Back then, six years felt like a time so far ahead in our future. A time that we might feel perhaps even “mended” in some way?  Last week, I asked a friend whose sister died when she was younger to ask her mum what it’s like for her all these years later. Whether if she could tell me that it gets better in some way; that in some small way it feels lighter now that thirty-something years have passed? She said this; that her grief was like a sharp, jagged stone that she carried around in her hand; turning it over and over, often feeling painful or catching her at moments.  The more years that she had carried the stone along in her hand, it had become like a smooth pebble, one that was comforting, but she didn’t want to let go of.  Something that she could turn over and over in her hand because it was hers, and it was a part of her.
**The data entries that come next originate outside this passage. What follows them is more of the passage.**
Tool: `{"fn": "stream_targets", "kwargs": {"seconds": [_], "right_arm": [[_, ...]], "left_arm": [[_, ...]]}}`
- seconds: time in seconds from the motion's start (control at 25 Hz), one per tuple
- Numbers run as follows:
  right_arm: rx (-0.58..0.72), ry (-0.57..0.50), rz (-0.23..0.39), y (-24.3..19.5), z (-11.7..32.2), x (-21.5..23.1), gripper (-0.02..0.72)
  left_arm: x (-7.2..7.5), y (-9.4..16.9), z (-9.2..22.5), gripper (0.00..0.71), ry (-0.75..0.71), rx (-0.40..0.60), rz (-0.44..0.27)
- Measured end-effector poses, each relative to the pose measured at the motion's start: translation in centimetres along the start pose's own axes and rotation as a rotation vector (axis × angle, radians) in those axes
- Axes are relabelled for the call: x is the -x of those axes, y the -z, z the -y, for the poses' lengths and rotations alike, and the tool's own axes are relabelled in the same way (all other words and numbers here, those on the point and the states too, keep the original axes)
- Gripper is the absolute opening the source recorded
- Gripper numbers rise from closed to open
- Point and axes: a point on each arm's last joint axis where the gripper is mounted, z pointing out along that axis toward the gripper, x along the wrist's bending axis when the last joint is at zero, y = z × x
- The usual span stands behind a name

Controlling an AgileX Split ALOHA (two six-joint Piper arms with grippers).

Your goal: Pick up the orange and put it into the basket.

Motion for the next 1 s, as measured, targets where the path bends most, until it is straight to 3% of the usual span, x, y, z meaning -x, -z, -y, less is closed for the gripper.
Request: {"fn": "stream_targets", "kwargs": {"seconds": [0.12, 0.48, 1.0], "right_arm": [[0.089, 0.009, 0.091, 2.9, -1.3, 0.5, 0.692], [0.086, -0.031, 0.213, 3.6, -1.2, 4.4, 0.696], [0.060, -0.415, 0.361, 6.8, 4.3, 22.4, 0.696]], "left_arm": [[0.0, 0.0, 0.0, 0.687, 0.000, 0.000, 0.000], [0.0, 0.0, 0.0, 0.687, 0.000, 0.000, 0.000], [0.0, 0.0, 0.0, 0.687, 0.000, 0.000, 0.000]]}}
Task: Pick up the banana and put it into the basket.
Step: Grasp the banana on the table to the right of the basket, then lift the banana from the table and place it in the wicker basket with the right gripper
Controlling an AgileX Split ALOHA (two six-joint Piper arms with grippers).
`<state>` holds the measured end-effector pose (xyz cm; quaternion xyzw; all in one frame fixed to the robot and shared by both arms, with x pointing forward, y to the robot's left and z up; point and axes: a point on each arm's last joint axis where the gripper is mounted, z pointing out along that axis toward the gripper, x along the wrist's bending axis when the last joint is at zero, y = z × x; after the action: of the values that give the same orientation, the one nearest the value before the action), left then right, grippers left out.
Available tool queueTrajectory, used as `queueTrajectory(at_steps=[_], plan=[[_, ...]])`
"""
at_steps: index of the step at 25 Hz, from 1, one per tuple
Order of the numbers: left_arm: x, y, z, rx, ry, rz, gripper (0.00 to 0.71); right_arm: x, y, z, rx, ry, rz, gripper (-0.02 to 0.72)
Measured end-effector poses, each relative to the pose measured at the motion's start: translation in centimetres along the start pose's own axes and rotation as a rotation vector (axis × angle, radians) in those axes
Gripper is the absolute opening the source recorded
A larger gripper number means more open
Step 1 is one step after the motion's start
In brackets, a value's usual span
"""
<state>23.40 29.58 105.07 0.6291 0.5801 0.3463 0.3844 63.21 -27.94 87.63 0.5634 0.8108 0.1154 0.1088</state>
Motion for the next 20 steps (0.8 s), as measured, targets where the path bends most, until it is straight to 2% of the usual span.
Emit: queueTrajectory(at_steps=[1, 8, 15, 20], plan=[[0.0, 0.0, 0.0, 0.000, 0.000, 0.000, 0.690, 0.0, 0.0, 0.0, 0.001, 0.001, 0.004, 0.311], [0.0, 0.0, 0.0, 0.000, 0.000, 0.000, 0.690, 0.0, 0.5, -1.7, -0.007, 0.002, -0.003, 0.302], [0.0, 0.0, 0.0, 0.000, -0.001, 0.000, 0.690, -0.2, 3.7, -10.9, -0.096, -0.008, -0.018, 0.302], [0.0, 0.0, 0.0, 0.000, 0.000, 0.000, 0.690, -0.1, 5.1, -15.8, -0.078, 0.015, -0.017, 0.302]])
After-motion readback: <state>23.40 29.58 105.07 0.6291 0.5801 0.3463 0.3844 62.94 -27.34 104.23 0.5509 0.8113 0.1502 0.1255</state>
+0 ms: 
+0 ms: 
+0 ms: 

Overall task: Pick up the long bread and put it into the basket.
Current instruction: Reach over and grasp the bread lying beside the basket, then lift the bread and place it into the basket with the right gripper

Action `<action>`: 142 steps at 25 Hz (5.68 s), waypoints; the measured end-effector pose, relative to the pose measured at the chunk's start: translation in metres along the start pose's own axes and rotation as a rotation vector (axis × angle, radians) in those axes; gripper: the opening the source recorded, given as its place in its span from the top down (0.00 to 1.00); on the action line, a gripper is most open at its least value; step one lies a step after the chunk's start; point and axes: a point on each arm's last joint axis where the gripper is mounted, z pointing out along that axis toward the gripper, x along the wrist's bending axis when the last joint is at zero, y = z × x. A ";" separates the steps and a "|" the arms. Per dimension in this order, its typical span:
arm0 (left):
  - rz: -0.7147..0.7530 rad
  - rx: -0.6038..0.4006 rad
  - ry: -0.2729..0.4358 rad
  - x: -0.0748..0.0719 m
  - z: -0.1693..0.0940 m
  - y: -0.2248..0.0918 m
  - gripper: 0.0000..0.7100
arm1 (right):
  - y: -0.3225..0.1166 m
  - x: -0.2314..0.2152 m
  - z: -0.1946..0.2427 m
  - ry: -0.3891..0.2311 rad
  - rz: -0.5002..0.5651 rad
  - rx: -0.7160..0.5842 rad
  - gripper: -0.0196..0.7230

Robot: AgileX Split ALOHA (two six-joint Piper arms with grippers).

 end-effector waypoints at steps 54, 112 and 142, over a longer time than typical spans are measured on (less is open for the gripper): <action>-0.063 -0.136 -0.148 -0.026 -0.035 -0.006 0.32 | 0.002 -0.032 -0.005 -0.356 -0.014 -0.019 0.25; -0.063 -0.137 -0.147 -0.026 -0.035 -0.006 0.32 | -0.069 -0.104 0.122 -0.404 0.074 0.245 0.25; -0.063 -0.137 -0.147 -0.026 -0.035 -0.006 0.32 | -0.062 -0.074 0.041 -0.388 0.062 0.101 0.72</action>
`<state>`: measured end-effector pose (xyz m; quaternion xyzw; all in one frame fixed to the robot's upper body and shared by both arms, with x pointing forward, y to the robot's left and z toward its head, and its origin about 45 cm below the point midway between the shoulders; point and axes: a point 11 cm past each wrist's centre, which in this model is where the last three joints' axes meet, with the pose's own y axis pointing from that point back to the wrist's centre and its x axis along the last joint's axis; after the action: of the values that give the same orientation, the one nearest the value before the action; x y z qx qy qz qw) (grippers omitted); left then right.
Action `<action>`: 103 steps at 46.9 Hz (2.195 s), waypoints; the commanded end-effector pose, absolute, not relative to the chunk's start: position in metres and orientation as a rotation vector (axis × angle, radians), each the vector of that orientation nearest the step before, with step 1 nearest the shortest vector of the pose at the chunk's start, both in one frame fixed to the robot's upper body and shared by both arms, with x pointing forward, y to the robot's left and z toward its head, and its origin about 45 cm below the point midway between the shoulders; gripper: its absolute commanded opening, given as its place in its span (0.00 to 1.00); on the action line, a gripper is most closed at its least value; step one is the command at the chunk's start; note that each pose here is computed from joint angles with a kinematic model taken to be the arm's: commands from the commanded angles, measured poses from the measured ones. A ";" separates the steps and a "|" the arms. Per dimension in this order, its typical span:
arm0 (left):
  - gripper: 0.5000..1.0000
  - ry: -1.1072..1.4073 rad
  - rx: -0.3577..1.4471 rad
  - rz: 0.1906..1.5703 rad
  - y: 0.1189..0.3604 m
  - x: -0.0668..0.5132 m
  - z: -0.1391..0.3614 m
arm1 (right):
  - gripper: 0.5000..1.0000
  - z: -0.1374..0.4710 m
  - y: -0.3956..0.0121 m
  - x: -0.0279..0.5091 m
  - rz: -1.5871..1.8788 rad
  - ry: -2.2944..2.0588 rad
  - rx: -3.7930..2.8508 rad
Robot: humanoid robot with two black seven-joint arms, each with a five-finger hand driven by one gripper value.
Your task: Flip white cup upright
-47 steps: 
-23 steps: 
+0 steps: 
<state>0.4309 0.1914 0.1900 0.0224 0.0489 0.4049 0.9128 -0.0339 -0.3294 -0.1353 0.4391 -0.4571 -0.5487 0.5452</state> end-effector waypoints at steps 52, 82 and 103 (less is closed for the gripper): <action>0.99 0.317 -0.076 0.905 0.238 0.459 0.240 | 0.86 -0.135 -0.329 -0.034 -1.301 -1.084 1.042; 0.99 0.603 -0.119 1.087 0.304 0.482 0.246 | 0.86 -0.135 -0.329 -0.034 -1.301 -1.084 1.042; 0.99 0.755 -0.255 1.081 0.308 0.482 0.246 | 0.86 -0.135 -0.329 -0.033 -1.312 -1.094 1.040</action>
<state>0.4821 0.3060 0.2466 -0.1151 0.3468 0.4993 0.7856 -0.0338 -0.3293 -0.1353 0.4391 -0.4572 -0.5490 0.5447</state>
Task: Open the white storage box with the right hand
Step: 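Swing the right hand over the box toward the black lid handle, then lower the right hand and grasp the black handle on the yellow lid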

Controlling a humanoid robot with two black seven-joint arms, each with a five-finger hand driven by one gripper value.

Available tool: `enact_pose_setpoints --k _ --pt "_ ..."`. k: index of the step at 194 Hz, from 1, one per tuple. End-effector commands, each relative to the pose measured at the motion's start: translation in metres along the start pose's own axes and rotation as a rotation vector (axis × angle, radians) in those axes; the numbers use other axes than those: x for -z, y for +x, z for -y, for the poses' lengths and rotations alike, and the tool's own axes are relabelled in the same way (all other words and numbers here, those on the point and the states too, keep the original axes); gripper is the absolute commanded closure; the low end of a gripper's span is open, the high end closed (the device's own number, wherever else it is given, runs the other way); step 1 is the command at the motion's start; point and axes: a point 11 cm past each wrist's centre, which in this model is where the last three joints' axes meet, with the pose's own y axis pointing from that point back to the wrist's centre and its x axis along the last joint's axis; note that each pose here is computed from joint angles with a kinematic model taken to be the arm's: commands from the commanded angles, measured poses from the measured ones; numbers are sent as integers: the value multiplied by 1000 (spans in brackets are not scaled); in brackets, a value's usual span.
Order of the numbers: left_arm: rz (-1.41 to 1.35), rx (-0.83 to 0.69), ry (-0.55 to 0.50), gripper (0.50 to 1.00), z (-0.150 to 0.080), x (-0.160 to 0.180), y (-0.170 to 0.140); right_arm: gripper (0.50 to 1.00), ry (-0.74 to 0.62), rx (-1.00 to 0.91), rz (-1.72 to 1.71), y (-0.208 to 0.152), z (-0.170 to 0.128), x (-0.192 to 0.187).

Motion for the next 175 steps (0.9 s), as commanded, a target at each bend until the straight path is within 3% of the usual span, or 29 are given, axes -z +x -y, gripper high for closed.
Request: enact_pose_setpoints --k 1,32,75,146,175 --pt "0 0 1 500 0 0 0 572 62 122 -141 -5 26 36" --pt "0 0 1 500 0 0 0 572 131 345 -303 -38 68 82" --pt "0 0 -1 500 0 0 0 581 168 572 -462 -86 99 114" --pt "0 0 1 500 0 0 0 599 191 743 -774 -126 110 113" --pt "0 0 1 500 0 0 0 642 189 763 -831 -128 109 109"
And that’s what I think this week is the embodiment of, for the most part. That pebble has become a lot smoother over the last six years, but it still has a couple of jagged edges that catch me unexpectedly when I grip it tightly for comfort. But I don’t want to put it down, ever, because it’s a part of me. Teddy is a part of us and he always will be. 

So, I suppose we’ll wait year-on-year, to see how those different moments catch us, particularly when we aren’t expecting it.  How something can feel so light and then so heavy.  Carrying that weight again this week has reminded me exactly how much changed for us that day that Teddy died; unrecognisably so.

So, I march on, pebble in hand. Hoping that as each year passes from now, it shall begin to bring me more comfort than it does pain. 

Happy Birthday to my sweet boy, Teddy.